*EXERCISE OBJECTIVE*. From the line with "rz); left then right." through the line with "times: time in", repeat the entries verbatim, both end lines included, and add nothing.
══ EXTRACTED MATERIAL
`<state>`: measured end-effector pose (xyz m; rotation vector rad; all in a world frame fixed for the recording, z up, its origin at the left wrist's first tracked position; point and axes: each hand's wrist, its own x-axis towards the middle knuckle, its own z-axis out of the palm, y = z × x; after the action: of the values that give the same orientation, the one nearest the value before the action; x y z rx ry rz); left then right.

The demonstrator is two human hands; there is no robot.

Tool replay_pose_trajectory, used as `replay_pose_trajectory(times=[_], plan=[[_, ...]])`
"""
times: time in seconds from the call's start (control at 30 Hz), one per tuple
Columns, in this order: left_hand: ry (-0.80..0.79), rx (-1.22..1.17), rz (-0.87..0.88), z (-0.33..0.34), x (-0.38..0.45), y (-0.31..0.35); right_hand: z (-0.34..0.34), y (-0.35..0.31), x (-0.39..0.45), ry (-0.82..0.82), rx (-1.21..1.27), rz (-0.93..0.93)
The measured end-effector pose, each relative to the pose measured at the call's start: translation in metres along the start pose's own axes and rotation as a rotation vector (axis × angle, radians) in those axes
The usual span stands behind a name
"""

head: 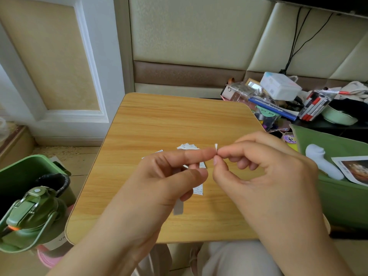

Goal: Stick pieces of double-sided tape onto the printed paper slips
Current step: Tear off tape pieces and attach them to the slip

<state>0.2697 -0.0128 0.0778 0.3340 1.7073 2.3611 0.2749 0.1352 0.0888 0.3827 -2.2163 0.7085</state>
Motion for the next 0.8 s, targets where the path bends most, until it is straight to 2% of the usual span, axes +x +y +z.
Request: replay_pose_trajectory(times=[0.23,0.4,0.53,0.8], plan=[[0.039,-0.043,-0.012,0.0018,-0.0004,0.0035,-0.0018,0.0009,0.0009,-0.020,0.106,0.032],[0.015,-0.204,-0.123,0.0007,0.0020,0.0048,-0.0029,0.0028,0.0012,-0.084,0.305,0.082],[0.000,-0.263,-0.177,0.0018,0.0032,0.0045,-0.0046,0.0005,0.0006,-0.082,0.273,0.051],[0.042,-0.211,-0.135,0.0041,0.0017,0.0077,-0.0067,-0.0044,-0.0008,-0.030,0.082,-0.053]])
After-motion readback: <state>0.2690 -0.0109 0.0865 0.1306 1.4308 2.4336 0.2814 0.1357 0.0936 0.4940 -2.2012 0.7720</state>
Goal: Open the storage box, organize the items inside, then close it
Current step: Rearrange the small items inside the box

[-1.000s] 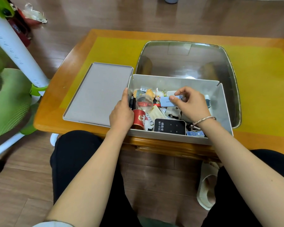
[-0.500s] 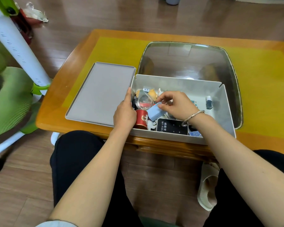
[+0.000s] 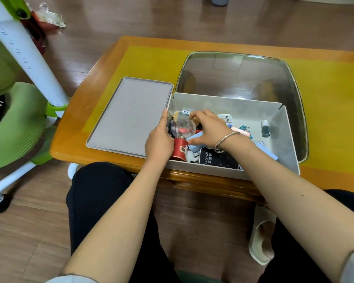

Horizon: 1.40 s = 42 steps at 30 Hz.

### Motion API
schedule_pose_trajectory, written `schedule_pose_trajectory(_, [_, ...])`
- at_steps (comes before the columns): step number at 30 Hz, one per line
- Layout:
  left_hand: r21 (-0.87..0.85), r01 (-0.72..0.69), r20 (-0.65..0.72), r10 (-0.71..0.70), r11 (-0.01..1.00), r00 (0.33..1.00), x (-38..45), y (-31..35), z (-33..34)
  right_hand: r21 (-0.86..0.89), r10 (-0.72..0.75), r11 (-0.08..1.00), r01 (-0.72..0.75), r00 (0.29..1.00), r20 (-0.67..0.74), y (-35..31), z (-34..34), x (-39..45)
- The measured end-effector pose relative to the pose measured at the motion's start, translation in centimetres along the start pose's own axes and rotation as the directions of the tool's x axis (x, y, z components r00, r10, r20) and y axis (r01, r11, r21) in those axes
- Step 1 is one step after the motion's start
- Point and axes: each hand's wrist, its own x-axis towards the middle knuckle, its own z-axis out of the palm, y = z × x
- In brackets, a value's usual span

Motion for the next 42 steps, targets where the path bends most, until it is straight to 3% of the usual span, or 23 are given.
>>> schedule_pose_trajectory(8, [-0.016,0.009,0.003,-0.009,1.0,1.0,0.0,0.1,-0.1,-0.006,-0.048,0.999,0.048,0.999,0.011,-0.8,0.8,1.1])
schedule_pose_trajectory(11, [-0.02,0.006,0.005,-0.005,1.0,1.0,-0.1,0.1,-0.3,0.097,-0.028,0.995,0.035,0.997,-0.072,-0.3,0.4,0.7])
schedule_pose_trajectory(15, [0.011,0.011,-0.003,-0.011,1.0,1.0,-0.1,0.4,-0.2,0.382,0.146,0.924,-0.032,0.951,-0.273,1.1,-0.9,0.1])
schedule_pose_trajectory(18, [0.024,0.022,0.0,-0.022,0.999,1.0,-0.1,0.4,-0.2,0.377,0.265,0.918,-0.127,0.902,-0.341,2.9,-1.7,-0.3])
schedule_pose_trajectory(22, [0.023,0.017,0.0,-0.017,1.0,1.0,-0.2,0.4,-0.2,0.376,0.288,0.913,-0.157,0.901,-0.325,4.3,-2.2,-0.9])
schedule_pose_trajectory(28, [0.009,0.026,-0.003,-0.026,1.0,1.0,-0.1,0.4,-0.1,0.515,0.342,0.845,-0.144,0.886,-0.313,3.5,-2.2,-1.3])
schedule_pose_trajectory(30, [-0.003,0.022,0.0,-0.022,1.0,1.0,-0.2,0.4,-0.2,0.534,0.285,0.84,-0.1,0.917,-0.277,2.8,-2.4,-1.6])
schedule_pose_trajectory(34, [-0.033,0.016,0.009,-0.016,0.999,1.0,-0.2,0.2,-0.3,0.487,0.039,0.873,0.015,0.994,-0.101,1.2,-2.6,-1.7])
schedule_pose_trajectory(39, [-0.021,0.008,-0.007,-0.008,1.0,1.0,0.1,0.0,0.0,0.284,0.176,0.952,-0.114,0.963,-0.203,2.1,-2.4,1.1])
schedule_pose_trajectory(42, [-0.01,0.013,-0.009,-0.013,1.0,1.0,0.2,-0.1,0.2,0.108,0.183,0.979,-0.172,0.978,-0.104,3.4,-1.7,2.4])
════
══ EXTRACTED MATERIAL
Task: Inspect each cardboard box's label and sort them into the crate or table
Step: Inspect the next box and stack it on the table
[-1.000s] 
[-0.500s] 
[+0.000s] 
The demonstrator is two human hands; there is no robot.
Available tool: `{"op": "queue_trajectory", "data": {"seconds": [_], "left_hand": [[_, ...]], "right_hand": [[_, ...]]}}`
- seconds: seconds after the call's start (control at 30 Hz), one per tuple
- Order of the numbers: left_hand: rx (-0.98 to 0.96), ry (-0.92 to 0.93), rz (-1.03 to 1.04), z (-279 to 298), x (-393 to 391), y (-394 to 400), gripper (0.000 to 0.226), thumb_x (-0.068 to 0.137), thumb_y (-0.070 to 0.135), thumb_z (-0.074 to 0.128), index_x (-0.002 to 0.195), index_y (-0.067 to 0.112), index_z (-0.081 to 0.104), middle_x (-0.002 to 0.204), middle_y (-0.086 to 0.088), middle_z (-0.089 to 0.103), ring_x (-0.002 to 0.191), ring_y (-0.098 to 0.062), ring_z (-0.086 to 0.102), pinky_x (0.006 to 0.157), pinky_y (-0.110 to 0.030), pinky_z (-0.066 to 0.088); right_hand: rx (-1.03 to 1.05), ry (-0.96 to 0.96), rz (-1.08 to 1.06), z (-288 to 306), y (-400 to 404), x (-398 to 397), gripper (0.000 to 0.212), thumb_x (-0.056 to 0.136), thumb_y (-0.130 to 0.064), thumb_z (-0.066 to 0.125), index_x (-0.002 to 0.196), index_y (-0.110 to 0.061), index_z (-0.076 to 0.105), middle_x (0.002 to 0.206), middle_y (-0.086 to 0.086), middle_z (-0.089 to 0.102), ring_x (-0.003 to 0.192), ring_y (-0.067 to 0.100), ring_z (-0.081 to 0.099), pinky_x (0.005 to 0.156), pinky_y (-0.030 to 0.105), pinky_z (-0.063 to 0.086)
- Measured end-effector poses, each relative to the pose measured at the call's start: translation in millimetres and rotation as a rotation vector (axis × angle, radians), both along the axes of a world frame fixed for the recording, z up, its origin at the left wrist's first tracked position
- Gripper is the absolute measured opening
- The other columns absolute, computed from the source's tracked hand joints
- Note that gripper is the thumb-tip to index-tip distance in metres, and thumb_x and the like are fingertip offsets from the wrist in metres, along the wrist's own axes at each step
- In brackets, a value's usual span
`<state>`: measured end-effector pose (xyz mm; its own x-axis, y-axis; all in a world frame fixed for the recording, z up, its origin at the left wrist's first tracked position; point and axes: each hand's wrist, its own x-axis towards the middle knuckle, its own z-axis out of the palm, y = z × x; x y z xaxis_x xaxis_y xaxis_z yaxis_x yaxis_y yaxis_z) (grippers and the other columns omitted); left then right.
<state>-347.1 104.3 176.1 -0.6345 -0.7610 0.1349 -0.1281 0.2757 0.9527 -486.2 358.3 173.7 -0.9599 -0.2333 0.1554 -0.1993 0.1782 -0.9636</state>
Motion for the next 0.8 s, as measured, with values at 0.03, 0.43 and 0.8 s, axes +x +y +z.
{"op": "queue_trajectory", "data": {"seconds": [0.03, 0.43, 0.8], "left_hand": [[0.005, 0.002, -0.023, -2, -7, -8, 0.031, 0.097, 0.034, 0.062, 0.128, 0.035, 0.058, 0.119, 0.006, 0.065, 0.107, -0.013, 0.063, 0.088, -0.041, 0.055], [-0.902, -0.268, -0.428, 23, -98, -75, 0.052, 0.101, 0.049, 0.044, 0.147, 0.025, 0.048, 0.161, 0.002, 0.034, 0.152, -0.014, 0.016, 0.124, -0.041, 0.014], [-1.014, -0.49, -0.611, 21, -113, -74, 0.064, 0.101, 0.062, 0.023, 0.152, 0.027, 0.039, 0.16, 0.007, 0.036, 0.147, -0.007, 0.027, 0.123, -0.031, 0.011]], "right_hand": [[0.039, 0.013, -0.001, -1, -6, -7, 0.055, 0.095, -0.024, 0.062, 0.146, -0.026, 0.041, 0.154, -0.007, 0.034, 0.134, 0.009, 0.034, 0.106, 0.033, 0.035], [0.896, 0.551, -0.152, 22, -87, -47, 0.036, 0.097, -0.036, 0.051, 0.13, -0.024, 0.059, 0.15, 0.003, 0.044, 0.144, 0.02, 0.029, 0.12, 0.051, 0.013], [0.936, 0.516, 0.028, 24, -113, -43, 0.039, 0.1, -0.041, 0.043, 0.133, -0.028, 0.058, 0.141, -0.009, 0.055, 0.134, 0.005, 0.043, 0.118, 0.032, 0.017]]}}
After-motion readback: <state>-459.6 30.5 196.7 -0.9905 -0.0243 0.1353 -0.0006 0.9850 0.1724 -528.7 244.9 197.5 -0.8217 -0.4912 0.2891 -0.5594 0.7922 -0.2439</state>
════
*TASK OUTPUT*.
`<state>`: measured end-effector pose (xyz m; rotation vector rad; all in a world frame fixed for the recording, z up, its origin at the left wrist's first tracked position; point and axes: each hand's wrist, its own x-axis towards the middle knuckle, its own z-axis out of the palm, y = z × x; after the action: of the values that give the same orientation, the one nearest the value before the action; x y z rx ry rz); left then right.

The demonstrator is two human hands; there is no robot.

Tool replay_pose_trajectory, used as `replay_pose_trajectory(times=[_], plan=[[_, ...]])`
"""
times: time in seconds from the call's start (control at 30 Hz), one per tuple

The requested output has been fully supplied.